WO1997005390A1

WO1997005390A1 - Spiral compressor, useful in particular to generate compressed air for rail vehicles

Info

Publication number: WO1997005390A1
Application number: PCT/DE1996/001330
Authority: WO
Inventors: Christian Holzapfel; Wilfried ZÖRNER; Robert Frank
Original assignee: Knorr-Bremse Systeme für Schienenfahrzeuge GmbH
Priority date: 1995-07-31
Filing date: 1996-07-19
Publication date: 1997-02-13
Also published as: DE59609873D1; US6062833A; EP0842362B1; JPH11509903A; DE19528071A1; EP0842362A1

Abstract

In a totally oil-free spiral compressor (1) with high suction volume flows and compression ratio, useful in particular to generate compressed air for rail vehicles, the spirals are arranged on one side only and measures are taken to accurately guide both spirals relatively to each other. For that purpose, a compression crown (15) is associated with an axial gap to one of the spirals (spiral 7) and the second spiral (spiral 9) is forcibly driven within the compression crown (15).

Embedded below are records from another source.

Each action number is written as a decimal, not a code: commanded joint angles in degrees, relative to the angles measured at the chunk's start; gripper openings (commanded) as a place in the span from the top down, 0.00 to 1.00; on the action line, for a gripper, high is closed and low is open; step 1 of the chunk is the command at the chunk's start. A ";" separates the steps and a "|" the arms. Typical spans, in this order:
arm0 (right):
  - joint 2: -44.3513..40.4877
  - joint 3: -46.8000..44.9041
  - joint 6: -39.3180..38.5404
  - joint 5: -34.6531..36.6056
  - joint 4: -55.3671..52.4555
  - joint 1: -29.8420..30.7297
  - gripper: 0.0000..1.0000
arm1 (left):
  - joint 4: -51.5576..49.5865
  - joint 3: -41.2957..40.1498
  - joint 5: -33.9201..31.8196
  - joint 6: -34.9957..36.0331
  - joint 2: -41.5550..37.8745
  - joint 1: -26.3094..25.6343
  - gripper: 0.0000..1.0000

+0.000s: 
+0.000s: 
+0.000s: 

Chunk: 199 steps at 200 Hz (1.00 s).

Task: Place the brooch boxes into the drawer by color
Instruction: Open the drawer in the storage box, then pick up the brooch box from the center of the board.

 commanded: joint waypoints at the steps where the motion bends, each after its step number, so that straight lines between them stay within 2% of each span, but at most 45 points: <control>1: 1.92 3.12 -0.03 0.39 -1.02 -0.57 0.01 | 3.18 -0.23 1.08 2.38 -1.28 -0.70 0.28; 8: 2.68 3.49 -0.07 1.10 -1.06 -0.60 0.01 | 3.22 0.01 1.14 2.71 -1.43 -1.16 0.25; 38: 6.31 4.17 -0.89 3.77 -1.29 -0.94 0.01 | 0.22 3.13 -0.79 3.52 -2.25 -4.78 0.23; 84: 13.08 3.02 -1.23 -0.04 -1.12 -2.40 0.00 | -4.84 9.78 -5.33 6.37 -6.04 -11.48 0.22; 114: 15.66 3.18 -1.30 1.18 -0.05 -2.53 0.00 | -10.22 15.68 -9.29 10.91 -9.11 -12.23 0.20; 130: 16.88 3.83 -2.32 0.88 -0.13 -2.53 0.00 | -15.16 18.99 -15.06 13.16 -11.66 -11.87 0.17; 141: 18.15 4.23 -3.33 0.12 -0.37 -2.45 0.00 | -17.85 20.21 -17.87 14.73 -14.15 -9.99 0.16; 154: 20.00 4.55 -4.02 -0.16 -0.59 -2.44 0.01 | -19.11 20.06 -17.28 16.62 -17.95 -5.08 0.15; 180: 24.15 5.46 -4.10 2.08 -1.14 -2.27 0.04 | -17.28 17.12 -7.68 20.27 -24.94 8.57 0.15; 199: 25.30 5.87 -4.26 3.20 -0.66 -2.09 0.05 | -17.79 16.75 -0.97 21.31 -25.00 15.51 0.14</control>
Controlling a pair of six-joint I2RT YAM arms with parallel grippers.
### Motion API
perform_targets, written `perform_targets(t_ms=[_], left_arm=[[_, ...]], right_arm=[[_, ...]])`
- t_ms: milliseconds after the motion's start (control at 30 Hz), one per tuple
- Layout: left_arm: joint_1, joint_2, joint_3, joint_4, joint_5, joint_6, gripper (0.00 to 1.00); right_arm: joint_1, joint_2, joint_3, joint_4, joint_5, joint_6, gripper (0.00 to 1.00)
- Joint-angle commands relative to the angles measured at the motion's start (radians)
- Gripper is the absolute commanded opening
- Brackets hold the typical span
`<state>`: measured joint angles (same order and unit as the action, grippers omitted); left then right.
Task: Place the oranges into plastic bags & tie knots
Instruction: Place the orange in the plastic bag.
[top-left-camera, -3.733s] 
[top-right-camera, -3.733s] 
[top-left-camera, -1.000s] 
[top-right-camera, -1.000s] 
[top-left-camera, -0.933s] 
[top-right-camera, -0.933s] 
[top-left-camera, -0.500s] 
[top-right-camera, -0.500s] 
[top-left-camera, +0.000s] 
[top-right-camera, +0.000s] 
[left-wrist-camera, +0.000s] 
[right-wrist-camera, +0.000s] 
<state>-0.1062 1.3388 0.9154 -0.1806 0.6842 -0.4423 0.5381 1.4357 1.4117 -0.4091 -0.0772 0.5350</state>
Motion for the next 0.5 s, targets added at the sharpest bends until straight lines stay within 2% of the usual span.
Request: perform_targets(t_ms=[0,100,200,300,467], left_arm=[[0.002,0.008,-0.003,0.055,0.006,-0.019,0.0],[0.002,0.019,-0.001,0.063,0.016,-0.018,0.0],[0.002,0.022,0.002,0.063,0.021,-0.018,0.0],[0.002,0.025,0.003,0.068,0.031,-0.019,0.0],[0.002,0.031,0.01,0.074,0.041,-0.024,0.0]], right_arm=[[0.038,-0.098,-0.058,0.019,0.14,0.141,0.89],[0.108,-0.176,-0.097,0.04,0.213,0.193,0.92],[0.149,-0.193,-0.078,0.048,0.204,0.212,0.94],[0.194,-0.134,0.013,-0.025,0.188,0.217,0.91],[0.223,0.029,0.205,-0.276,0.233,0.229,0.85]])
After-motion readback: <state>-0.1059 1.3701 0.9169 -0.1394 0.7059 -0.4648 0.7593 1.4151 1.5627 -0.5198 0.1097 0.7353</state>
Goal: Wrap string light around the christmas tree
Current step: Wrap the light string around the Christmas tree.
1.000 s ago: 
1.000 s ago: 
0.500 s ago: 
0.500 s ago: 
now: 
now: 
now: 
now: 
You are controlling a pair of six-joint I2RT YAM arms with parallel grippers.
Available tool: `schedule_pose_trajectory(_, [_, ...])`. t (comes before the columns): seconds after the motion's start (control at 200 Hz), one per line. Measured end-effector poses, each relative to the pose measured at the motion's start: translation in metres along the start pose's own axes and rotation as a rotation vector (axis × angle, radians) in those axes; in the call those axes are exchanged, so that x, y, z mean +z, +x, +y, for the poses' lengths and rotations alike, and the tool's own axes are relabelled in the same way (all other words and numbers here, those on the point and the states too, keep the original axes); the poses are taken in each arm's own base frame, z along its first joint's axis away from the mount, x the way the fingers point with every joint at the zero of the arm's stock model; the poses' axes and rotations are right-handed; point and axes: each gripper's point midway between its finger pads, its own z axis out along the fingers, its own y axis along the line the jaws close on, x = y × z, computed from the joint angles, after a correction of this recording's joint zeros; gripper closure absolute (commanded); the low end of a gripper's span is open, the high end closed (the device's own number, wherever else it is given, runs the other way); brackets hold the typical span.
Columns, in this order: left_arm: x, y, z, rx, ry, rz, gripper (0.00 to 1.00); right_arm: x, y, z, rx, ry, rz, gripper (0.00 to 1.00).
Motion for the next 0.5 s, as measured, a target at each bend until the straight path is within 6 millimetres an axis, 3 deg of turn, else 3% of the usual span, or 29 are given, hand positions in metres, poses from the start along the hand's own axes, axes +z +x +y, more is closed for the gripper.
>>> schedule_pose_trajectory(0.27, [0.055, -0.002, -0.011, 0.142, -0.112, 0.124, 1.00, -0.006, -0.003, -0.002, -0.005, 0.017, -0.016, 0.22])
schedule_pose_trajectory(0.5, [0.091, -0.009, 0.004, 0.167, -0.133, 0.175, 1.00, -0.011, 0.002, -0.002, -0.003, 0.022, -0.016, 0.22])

The forced driving arrangement consists of supporting rollers (17) that extend axially from the second spiral towards the compression crown and that restrictedly roll in bores (19) pierced in the compression crown (15) and shaped as guiding rings, so that both spirals describe orbits with respect to each other, since their axes are offset and they are forcibly guided by the supporting rollers that roll in the bores.

Description

Spiral compressor, in particular for use in compressed air generation for rail vehicles

The invention relates to a scroll compressor according to the preamble of claim 1.

In compressed air generation, especially in oil-free compressed air generation in rail vehicles, due to the large amounts of air to be generated and the extremely harsh conditions, special demands must be placed on the compressor technology. Full operability must always be guaranteed, even under harsh environmental conditions (temperature, vibrations, shocks etc.).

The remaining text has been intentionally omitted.